▶ _WHAT IS BEING ASKED_
Determine how many lines in the listing hold "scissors" and give only that number.

▶ _DATA SHOWN_
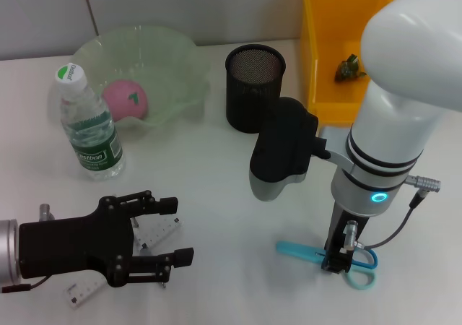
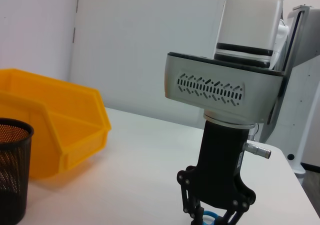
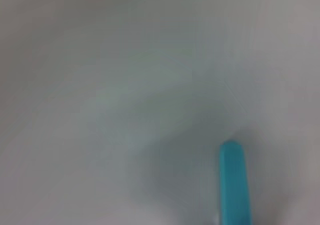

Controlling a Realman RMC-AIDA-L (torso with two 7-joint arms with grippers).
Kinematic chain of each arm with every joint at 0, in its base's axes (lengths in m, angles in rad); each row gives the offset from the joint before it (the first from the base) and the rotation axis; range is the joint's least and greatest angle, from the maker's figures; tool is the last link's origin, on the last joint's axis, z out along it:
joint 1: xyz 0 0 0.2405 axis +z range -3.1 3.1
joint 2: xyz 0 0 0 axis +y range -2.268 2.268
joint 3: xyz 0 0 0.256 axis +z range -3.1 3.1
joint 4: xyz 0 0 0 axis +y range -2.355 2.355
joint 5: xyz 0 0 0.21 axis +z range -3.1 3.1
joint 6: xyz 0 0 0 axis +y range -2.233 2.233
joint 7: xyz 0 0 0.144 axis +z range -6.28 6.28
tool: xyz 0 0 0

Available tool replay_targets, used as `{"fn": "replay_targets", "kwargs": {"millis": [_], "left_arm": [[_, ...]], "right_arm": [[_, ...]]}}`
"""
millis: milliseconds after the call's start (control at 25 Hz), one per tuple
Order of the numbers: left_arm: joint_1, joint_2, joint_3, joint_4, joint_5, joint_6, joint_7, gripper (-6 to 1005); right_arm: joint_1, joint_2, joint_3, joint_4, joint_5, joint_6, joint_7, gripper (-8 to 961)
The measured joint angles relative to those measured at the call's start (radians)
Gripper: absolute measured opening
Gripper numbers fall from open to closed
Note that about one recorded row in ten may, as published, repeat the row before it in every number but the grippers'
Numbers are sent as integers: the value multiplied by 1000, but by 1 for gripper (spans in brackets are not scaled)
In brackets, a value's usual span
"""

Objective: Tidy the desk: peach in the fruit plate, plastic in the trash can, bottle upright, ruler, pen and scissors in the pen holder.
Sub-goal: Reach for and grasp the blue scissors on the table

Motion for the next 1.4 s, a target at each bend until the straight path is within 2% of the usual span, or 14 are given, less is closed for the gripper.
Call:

▶ _RESPONSE TO THE TASK_
2